Zwischen halb zwölf und zwölf Uhr mittags, wenn die Essensstunde heranrückte, war es meist sehr still im Café Hibernia gegenüber der Börse. Das Heer der Handelsagenten, Firmenchefs und Börsenbesucher, die in den Vormittagsstunden das Lokal mit lärmendem Treiben erfüllten, die hier ihr Gabelfrühstück nahmen, ihre Geschäfte abwickelten, Konjunkturen erörterten, ihre Korrespondenz erledigten, und dazwischen hindurch die Zeitungen studierten, durchblätterten, oder wenigstens durch Herausreißen des Kurszettels entmannten, hatte sich nach allen Richtungen verlaufen. Das Nachmittagsgeschäft des Kaffeehauses, der Aufmarsch der Domino-, Billard-, Tarock- und Schachspieler begann erst nach ein Uhr. Der Kellner Franz, dem für diese Stunde auch das Ressort des Zahlmarkörs übertragen war – der »Ober« war beim Mittagessen –, lehnte an einem Billardtisch, blinzelte schläfrig mit den Augen und kiebitzte den beiden einzigen Gästen, zwei Geschäftsreisenden, die ihre Strohmannpartie noch nicht beendet hatten. Das Fräulein an der Kasse pickte die Brösel einer angeschnittenen Linzertorte vom Teller auf.

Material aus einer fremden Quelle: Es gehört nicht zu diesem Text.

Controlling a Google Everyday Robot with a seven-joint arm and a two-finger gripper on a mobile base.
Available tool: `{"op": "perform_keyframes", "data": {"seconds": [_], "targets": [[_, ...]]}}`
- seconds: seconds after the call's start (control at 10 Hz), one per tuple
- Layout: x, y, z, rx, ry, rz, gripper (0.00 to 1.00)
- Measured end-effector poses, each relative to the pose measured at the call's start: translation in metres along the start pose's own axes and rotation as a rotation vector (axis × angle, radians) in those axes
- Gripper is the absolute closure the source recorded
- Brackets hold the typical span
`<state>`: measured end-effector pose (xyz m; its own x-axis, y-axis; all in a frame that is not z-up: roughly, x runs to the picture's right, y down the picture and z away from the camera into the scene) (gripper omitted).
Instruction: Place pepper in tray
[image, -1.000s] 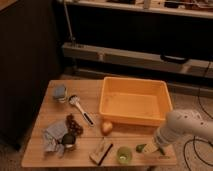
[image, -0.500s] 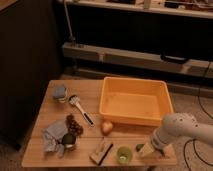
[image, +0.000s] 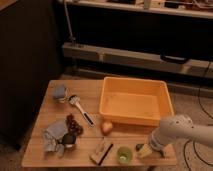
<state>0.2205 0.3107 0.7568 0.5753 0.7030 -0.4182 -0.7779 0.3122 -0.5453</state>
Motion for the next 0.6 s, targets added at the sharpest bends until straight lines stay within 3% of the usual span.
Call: {"op": "perform_keyframes", "data": {"seconds": [0.2, 0.6], "targets": [[0.0008, 0.0001, -0.0007, -0.001, 0.0, 0.001, 0.42], [0.0043, -0.0001, -0.0013, -0.004, 0.009, 0.004, 0.84]]}}
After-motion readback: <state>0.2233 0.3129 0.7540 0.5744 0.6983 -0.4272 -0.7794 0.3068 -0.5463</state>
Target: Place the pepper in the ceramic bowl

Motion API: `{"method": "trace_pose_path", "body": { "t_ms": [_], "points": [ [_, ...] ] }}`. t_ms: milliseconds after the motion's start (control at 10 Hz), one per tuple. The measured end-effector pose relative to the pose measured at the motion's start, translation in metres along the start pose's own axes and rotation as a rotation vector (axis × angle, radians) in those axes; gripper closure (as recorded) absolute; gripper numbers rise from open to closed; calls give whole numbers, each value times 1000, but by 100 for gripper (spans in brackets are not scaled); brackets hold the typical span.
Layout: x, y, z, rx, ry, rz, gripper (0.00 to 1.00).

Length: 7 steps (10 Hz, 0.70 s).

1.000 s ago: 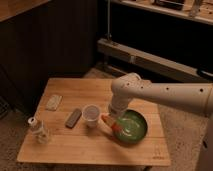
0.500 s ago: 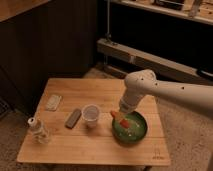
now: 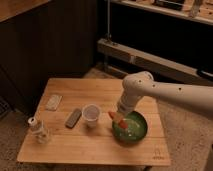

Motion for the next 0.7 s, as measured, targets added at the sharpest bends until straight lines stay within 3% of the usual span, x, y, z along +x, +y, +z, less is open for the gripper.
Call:
{"method": "trace_pose_path", "body": {
  "t_ms": [200, 700],
  "points": [
    [3, -1, 3, -2, 3, 1, 11],
    [1, -1, 4, -3, -3, 8, 8]
  ]
}}
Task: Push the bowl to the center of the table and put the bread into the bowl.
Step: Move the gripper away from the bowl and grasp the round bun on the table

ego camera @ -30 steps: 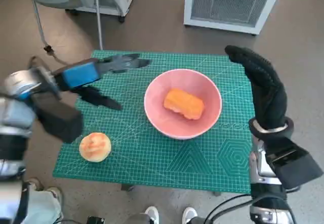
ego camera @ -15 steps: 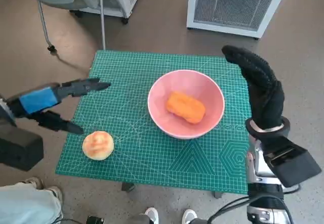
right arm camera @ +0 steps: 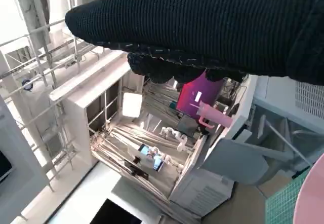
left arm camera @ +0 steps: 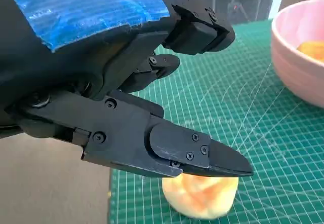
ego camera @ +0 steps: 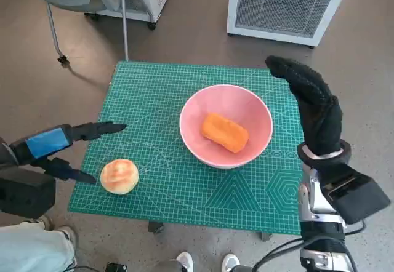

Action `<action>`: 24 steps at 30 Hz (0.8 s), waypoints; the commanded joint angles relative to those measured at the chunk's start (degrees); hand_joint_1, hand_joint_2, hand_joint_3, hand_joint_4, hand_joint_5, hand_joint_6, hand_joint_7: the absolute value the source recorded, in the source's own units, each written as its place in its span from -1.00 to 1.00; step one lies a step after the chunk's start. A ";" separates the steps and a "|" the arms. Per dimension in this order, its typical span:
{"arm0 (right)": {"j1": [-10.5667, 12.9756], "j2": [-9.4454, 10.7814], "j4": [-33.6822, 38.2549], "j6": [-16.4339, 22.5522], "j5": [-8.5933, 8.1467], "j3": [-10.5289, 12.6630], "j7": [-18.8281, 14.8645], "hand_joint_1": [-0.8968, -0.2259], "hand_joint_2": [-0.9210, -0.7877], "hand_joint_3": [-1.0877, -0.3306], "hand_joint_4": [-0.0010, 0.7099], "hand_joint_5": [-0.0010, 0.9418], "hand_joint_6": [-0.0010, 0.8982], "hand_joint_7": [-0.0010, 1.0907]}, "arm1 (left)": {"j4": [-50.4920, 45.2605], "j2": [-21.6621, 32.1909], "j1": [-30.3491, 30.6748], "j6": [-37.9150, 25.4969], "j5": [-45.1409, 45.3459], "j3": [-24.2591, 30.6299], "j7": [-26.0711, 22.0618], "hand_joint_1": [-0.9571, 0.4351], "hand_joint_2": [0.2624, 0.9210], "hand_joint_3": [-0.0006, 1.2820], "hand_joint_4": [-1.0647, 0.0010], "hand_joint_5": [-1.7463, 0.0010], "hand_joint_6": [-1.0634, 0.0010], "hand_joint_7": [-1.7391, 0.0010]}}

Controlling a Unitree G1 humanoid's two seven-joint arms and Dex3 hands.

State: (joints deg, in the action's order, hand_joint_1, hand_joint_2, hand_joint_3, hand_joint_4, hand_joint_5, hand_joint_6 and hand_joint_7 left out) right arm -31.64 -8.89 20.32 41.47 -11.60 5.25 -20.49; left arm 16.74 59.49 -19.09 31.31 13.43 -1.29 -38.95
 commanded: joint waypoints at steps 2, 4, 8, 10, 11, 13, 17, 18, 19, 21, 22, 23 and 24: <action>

Stanislaus Demba trat ein. Er behielt den Hut auf dem Kopf, aber das fiel in dem mitten im Geschäftsviertel gelegenen Kaffeehaus, in das die Gäste oft nur auf ein paar Minuten eintraten, und in dem jeder Eile hatte oder doch wenigstens merken lassen wollte, nicht weiter auf.
Demba blickte sich um, musterte das Gelände mit den Augen eines Feldherrn, verwarf einen Tisch in der Nähe der Kasse als für seine Zwecke ungeeignet, lehnte den Vorschlag des Kellners, der ihn mit einladender Handbewegung pantomimisch auf eine Reihe vorzüglicher Sitzgelegenheiten aufmerksam machte, wortlos ab, und entschied sich schließlich für einen Tisch in einem Winkel des Lokals zwischen zwei Kleiderständern.
Der Kellner kam mit einem Bückling heran.
»Befehlen der Herr?«
»Ich möchte etwas essen,« sagte Stanislaus Demba. »Was haben Sie?«
»Portion Salami vielleicht. Schönes, kaltes Rostbeaf wär' da!«
Stanislaus Demba schien zu überlegen.
»Ham and eggs, wenn etwas Warmes nehmen wollen,« empfahl Franz in der höflichen Art Wiener Kellner, die sich lieber die Zunge abbeißen würden, als daß sie es übers Herz brächten, den Gast wie irgendeinen gewöhnlichen Sterblichen mit »Sie« anzusprechen.
»Ham and eggs, Portion Salami, Portion Rostbeaf, zwei Eier im Glas –,« rekapitulierte er nochmals.